| Work task |
All the lines below need retyping exactly, apart from the images.

::::

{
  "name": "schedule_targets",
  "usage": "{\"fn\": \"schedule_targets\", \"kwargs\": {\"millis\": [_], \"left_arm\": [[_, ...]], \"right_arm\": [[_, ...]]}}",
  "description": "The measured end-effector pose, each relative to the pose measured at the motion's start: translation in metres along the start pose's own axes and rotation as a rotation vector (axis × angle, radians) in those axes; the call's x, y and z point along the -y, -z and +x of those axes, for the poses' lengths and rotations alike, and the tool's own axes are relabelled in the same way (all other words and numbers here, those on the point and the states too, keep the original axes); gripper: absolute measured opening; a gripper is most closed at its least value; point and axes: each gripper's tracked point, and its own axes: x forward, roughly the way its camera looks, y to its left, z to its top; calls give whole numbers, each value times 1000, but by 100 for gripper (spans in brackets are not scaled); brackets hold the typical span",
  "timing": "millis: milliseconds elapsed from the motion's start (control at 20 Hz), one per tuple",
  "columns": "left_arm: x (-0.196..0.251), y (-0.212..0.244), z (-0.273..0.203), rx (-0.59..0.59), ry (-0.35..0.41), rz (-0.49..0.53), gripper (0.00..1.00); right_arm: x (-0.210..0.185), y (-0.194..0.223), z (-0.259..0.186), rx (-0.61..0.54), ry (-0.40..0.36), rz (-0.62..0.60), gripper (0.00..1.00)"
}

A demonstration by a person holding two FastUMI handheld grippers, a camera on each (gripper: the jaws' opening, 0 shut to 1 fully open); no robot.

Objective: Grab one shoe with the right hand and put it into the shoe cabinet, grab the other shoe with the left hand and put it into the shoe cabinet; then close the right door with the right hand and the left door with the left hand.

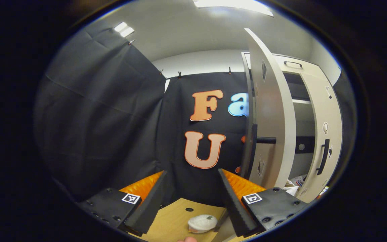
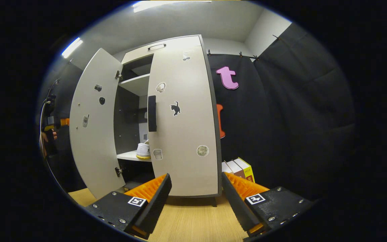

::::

| Answer box |
{
  "name": "schedule_targets",
  "usage": "{\"fn\": \"schedule_targets\", \"kwargs\": {\"millis\": [_], \"left_arm\": [[_, ...]], \"right_arm\": [[_, ...]]}}",
  "description": "The measured end-effector pose, each relative to the pose measured at the motion's start: translation in metres along the start pose's own axes and rotation as a rotation vector (axis × angle, radians) in those axes; the call's x, y and z point along the -y, -z and +x of those axes, for the poses' lengths and rotations alike, and the tool's own axes are relabelled in the same way (all other words and numbers here, those on the point and the states too, keep the original axes); gripper: absolute measured opening; a gripper is most closed at its least value; point and axes: each gripper's tracked point, and its own axes: x forward, roughly the way its camera looks, y to its left, z to its top; calls give whole numbers, each value times 1000, but by 100 for gripper (spans in brackets are not scaled); brackets hold the typical span",
  "timing": "millis: milliseconds elapsed from the motion's start (control at 20 Hz), one per tuple",
  "columns": "left_arm: x (-0.196..0.251), y (-0.212..0.244), z (-0.273..0.203), rx (-0.59..0.59), ry (-0.35..0.41), rz (-0.49..0.53), gripper (0.00..1.00); right_arm: x (-0.210..0.185), y (-0.194..0.223), z (-0.259..0.186), rx (-0.61..0.54), ry (-0.40..0.36), rz (-0.62..0.60), gripper (0.00..1.00)"
}

A demonstration by a person holding two FastUMI handheld grippers, a camera on each (gripper: the jaws' opening, 0 shut to 1 fully open); no robot.

Objective: Grab one shoe with the right hand and put it into the shoe cabinet, grab the other shoe with the left hand and put it into the shoe cabinet; then close the right door with the right hand and the left door with the left hand.

The answer has been given, and the exercise is complete.